The Monist's submissions deadline for its Musil issue has just passed. Achille Varzi, a philosophy professor at Columbia University (who was a tutor in my first logic class), has contributed a paper on the Confusions of Young Törleß, a draft of which is available as a pdf.
At Wuthering Expectations, Amateur Reader is on a pre-WWI Austrian lit kick, with posts on Hofmannsthal, Zweig, and Schnitzler.
From the Vienna Review: 'It is perhaps less well-known that [Arthur] Schnitzler also wrote for the cinema.
Intrigued by the new medium and its language – shifting perspectives,
the use of close-ups and montage techniques – Schnitzler wrote
altogether nine film scripts based on his works and left a number of
sketches for new projects.'
How did I not know that Stefan Zweig's post-secondary education was in philosophy? He completed a dissertation on Hippolyte Taine. It was supervised by Friedrich Jodl (source), who also supervised Otto Weininger.
Roger Boylan's review of Joseph Roth: a Life in Letters. And a review of Roth's Emperor's Tomb in the Economist (the latest of Michael Hofmann's Roth translations).

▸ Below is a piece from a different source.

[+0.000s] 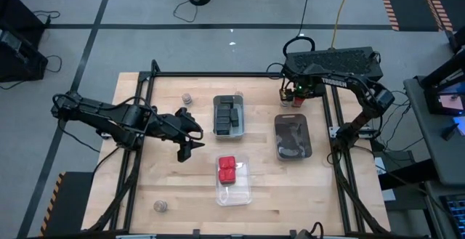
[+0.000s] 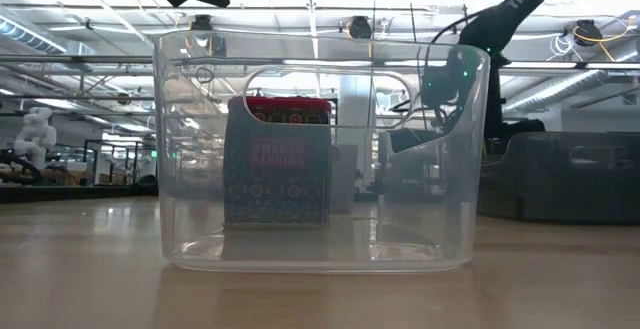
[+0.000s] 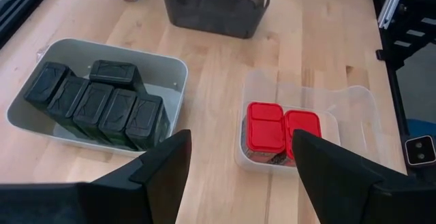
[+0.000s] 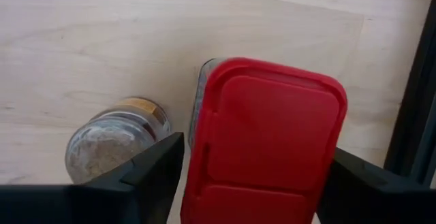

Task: Sort spices by type
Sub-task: Put the red spice can into the transparent bin

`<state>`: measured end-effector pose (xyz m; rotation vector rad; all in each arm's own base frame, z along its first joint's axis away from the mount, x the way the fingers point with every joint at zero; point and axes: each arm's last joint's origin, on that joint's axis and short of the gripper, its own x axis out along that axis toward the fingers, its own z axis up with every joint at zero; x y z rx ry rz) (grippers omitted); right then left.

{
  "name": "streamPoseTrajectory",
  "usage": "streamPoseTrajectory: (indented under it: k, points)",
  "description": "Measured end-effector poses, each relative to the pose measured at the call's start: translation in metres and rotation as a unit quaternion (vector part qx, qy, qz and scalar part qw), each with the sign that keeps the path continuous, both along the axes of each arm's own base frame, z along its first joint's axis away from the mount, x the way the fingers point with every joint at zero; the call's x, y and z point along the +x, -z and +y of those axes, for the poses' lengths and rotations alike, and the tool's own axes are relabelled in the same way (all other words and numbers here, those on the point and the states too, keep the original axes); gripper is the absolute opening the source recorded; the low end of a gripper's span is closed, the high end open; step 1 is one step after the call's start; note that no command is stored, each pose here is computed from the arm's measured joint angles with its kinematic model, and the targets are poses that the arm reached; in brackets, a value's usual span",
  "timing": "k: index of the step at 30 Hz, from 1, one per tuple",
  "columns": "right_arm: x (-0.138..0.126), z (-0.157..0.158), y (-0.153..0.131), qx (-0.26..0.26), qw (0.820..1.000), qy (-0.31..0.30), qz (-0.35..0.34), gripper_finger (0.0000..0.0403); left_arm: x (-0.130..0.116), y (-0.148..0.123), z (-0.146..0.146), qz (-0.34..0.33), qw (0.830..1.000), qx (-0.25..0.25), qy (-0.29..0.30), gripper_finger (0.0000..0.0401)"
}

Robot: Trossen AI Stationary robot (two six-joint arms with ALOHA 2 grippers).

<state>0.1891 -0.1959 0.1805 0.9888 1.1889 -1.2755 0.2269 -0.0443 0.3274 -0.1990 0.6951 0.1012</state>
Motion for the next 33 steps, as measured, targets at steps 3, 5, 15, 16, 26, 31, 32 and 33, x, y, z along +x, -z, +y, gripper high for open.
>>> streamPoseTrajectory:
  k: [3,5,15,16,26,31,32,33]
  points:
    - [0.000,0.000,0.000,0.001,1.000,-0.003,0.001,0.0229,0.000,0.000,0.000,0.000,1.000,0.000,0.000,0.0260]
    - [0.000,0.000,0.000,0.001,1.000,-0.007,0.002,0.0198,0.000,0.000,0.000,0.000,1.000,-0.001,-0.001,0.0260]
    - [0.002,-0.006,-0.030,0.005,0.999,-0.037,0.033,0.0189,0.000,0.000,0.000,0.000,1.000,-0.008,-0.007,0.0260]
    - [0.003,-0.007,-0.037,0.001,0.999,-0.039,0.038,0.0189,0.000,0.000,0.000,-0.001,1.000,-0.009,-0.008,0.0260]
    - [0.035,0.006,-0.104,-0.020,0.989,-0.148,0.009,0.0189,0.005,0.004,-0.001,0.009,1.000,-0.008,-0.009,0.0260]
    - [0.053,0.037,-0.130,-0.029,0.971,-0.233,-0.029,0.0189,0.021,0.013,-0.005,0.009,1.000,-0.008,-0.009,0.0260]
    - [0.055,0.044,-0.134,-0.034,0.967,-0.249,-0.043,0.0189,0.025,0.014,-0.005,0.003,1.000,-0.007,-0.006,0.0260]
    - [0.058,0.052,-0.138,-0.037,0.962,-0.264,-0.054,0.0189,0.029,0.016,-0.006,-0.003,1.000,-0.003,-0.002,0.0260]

Douglas Glover on Thomas Bernhard's The Loser. And a neat recounting of Bernhard's relation to his long-suffering publisher.
M.A.Orthofer's new review of Franz Werfel's Pale Blue Ink in a Lady's Hand (reviewed last year by Brooke Allen), and Liel Leibovitz's review of Werfel's The Forty Days of Musa Dagh.
There's a new website devoted to Hermann Ungar, who attended the same school in Brno as Ernst Weiss.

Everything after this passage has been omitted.